Cita a las seis | Relato literario de Eva Borondo

Jueves, 6 de julio de 2017 | e6d.es
• “Un ascensor y unas escaleras. Terrible decisión. ¿Con qué elemento sería más veloz?”
Llegó a su cita con el dentista a las seis y cinco minutos. Pensó que había sido relativamente impuntual tratándose de una cita médica, pues consideraba que la puntualidad, en relación a encuentros comerciales (¿era sino otra cosa acudir a un dentista? Poner, perforar, extirpar, sellar o limpiar, etc. y luego pagar. Era así.) Debía entenderse como un acuerdo presencial antes de tiempo por mera diplomacia. No es que si llegara tarde a uno de estos encuentros, en cualquier caso, fuera a declararse una guerra, pero ya cedías un permiso a uno de los miembros para que tomara ventaja de cualquier medida. Especialmente los médicos, si llegabas tarde, tendían a posponerte ilógicamente (pues cualquier persona puede sufrir un “algo” que le haga perder unos minutos) al final de toda una lista interminable de citas que se traducía hasta 3 horas.
Así que cinco minutos tarde en el dentista era un fallo de compromiso.
Casi sudando llegó Anabel a la puerta de entrada y como si fuera a ganar una larga secuencia de minutos apretó largamente el botón del portero que ubicaba al odontólogo en la planta primera. Aguantando la respiración aguzaba el oído para escuchar entre el barullo del tráfico alguna voz desde el aparato. Sin embargo, sus expectativas quedaron mermadas por el sonido zumbador del mecanismo abridor de puertas.
Una vez dentro, en un descansillo vacío, algo fresco, oscuro y con olor a maderas viejas y humedades de cañería se permitió jadear mientras se limpiaba el sudor de la frente con la mano. El último minuto antes de llegar al portero electrónico había hecho un “sprint” para tratar de ser puntual, sin conseguirlo, como ya sabía en el fondo de su ser.
Un ascensor y unas escaleras. Terrible decisión. ¿Con qué elemento sería más veloz? ¿Con el mecánico, evolucionado y desarrollado, o con el natural, rápidamente accesible y espacioso? No lo pensó demasiado y pulsó el botón del ascensor. Una flechita luminosa e intermitente le indicaba, en una espera angustiosa, que el medio mecánico iba deslizándose hacia donde se encontraba, sólo que la fecha de salida y la de llegada quedaban en la imaginación del pasajero sumergiéndolo en una indefinida duda.
Impulsivamente consideró dejar el ascensor y asumió finalmente la opción desechada de las escaleras.

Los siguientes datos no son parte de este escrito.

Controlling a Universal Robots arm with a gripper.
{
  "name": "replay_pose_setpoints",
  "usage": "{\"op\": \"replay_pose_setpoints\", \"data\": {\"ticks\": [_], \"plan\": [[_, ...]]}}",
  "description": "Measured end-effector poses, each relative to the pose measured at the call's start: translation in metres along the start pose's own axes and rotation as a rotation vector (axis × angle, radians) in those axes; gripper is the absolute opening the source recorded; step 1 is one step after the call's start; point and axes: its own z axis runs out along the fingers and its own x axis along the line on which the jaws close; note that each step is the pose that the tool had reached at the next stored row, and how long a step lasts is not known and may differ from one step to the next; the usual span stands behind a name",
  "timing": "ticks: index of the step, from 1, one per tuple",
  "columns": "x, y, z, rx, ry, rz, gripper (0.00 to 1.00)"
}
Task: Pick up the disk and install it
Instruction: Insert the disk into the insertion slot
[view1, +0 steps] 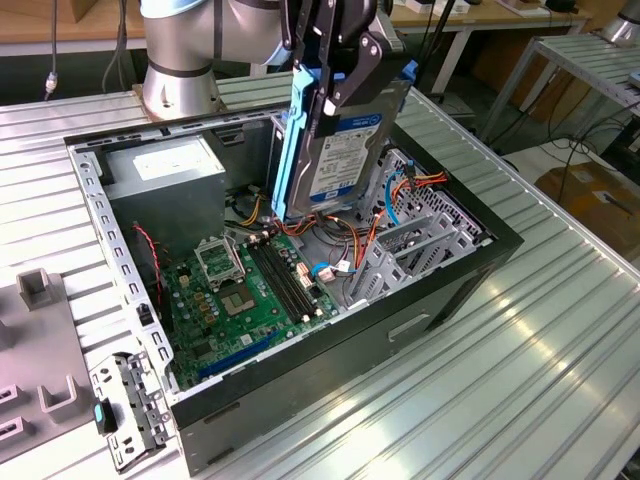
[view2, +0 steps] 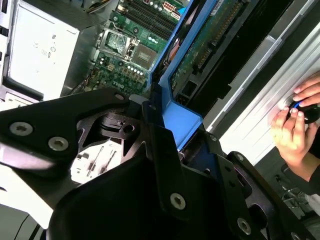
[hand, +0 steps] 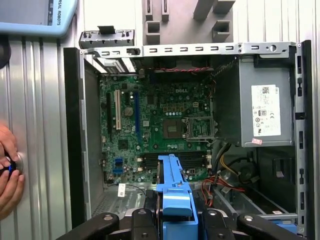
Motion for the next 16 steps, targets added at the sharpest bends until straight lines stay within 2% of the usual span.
{"op": "replay_pose_setpoints", "data": {"ticks": [2, 4, 6, 9, 13, 16], "plan": [[0.0001, -0.0023, 0.0000, 0.0000, 0.0001, 0.000, 0.37], [0.0000, -0.0086, 0.0000, 0.0000, 0.0001, 0.000, 0.37], [-0.0001, -0.0123, 0.0000, 0.0000, 0.0000, 0.000, 0.37], [-0.0006, -0.0233, 0.0000, 0.0000, 0.0000, 0.000, 0.37], [-0.0009, -0.0286, 0.0001, 0.0000, 0.0007, 0.000, 0.37], [-0.0001, -0.0302, 0.0002, 0.0000, 0.0014, 0.000, 0.37]]}}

Cuando llegó al rellano, entre el bajo y el primer piso, escuchó el din-don del ascensor en la planta baja.
“Maldición”, pensó y, en un intento de vencer a la máquina, aceleró sus pasos hasta llegar a la puerta de entrada, que estaba entornada. Anabel la abrió completamente y vio a la secretaria tras su mesa; una rubita joven, la de siempre, que miraba indiferente a los pacientes y preguntaba robóticamente por el nombre y la compañía, para seguidamente mandarte a la sala de espera.

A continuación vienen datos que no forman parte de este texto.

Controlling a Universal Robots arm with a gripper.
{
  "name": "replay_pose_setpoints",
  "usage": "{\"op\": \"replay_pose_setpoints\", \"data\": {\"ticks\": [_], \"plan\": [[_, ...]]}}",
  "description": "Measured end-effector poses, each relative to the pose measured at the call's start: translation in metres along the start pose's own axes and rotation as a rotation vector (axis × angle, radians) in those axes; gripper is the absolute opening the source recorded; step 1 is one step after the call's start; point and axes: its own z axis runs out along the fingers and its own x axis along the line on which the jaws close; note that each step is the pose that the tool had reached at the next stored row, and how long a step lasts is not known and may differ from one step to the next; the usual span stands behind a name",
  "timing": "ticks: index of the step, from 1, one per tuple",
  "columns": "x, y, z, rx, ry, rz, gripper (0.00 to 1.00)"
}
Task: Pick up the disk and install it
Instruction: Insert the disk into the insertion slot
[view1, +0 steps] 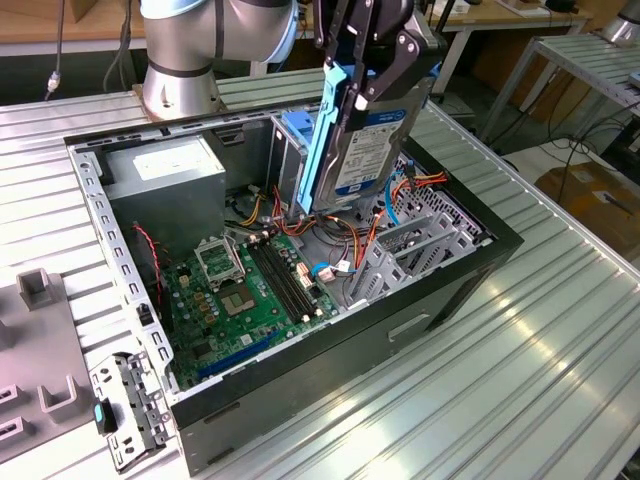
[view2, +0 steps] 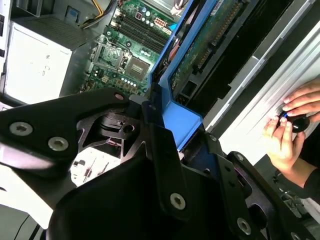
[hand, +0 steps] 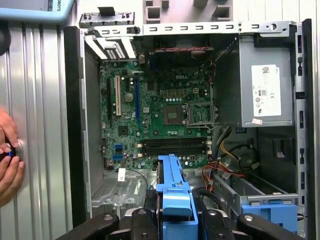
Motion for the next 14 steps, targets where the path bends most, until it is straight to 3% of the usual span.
{"op": "replay_pose_setpoints", "data": {"ticks": [6, 8, 10, 14], "plan": [[0.0148, -0.0016, 0.0019, 0.0001, -0.0002, 0.000, 0.37], [0.0268, -0.0028, 0.0031, 0.0001, -0.0002, 0.000, 0.37], [0.0331, -0.0040, 0.0038, 0.0001, -0.0003, 0.000, 0.37], [0.0396, -0.0076, 0.0049, 0.0001, 0.0002, 0.000, 0.37]]}}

Anabel escogió un asiento cómodamente acolchado y bastante bien iluminado, cerca de las revistas. Algo así como la zona vip de las salas de esperas que habría sido recientemente abandonada por un paciente que ahora mismo estaría dentro de la consulta.
Entre las revistas que consultó para hojear observó las esperables “Hola”, “Semana”, “Quince minutos” y descubrió, como curiosidades, una revista mensual sobre decoración, un “National Geographic” y una exclusiva “Vogue”. Fue esta la que cogió y se encontró satisfecha al sentir el grosor y la calidad del papel. Pronto se aburrió sin embargo, pues anuncios y anuncios la hicieron perder el tiempo tontamente y sentirse tremendamente gorda, despeinada, mal vestida y falta de olor y de maquillajes flamantes. Con esa sensación de faltas y necesidades la revista la lleva directamente a George Clooney, una entrevista en la que el guapo actor declara que se separa de su novia actual y que tiene muchos proyectos cinematográficos en mente.

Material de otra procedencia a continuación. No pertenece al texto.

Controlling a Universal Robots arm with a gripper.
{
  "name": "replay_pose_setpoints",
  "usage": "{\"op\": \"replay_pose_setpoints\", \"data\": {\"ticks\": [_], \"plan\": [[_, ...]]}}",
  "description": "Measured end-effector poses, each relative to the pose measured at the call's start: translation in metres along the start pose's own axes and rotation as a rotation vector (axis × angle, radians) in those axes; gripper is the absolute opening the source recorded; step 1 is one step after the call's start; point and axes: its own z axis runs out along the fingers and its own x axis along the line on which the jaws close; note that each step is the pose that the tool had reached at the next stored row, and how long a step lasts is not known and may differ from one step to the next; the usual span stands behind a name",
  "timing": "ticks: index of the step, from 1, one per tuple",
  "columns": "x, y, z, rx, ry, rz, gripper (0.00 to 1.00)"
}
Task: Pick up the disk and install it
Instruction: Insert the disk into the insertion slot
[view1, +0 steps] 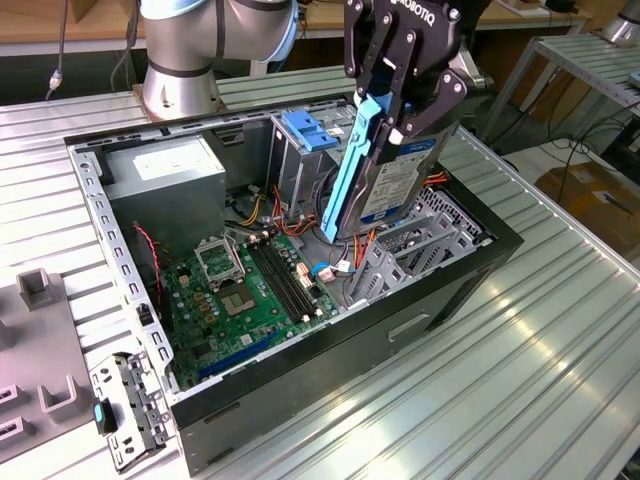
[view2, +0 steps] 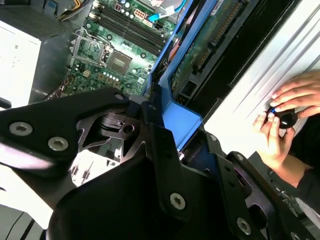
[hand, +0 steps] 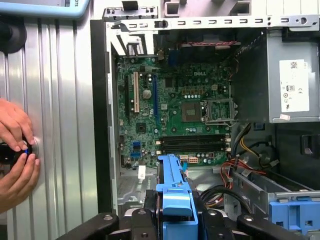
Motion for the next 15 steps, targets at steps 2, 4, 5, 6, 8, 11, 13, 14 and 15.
{"op": "replay_pose_setpoints", "data": {"ticks": [2, 4, 5, 6, 8, 11, 13, 14, 15], "plan": [[0.0005, -0.0052, 0.0006, 0.0000, 0.0001, 0.000, 0.37], [0.0003, -0.0144, 0.0009, 0.0001, 0.0000, 0.000, 0.37], [0.0002, -0.0177, 0.0010, 0.0000, 0.0000, 0.000, 0.37], [0.0001, -0.0204, 0.0010, 0.0000, 0.0000, 0.000, 0.37], [-0.0001, -0.0240, 0.0011, 0.0000, 0.0002, 0.000, 0.37], [-0.0002, -0.0248, 0.0011, 0.0000, 0.0001, 0.000, 0.37], [-0.0002, -0.0250, 0.0011, 0.0000, 0.0001, 0.000, 0.37], [-0.0002, -0.0250, 0.0011, 0.0000, 0.0001, 0.000, 0.37], [-0.0002, -0.0250, 0.0012, 0.0000, 0.0001, 0.000, 0.37]]}}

Anabel se arregla el pelo, como si lo tuviera realmente en frente, y suspira levemente. Como quien descubre un tesoro y espera encontrar más, pasa las páginas sin leerlas para ver si aparece otro guapo, se dedique a lo que se dedique, antes de entrar en la cámara de tortura del dentista que debía empastarle la última muela.
“Anabel Serrano”, pronuncia la rubita indiferente, “puede pasar”.
Con la tristeza de los que comen su último plato preferido o se despiden de sus seres queridos para emprender un gran viaje, Anabel deja sobre la mesita de la sala de espera a Rafa Nadal y sus músculos tostados.